From the line with "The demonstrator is" to the line with "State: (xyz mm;", retype every line exactly, including those two, and leave out the rest of the data below.

- - - - - - -

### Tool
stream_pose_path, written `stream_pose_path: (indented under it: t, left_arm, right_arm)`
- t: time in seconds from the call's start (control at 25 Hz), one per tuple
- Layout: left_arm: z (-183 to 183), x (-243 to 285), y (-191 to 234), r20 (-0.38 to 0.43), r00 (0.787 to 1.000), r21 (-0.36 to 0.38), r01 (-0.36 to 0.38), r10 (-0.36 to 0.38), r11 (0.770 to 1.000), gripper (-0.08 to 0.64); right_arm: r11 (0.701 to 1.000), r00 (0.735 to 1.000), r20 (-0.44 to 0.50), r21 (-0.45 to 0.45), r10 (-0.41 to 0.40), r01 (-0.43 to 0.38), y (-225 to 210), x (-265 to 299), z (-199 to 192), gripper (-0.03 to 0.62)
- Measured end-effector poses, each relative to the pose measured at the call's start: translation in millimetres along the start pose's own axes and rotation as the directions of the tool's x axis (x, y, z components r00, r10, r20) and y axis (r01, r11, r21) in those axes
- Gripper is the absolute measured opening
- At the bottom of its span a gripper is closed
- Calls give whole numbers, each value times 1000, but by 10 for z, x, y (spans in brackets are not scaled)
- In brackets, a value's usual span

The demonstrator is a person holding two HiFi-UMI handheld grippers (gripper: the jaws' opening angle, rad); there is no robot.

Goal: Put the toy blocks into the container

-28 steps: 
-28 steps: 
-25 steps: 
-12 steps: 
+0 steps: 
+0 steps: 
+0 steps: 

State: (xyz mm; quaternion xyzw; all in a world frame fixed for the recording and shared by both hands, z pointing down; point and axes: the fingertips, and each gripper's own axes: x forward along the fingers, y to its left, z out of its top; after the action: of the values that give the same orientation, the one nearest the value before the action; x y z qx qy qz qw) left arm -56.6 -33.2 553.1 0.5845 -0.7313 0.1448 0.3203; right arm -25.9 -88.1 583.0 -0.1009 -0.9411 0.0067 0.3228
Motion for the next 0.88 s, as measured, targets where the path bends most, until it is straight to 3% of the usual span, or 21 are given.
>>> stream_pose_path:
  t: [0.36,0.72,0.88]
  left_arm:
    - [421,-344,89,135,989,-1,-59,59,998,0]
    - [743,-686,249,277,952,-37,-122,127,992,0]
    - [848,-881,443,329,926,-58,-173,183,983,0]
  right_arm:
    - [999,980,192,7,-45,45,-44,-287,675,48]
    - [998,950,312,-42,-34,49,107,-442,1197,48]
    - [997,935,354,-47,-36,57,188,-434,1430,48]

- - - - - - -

Answer section:
The demonstrator is a person holding two HiFi-UMI handheld grippers (gripper: the jaws' opening angle, rad); there is no robot.

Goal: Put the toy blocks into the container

-28 steps: 
-28 steps: 
-25 steps: 
-12 steps: 
+0 steps: 
+0 steps: 
+0 steps: 

State: (xyz mm; quaternion xyzw; all in a world frame fixed for the recording and shared by both hands, z pointing down; point and axes: the fingertips, and each gripper's own axes: x forward along the fingers, y to its left, z out of its top; after the action: of the values that give the same orientation, the one nearest the value before the action; x y z qx qy qz qw) left arm -56.6 -33.2 553.1 0.5845 -0.7313 0.1448 0.3203; right arm -25.9 -88.1 583.0 -0.1009 -0.9411 0.0067 0.3228

No additional work remains on the exercise.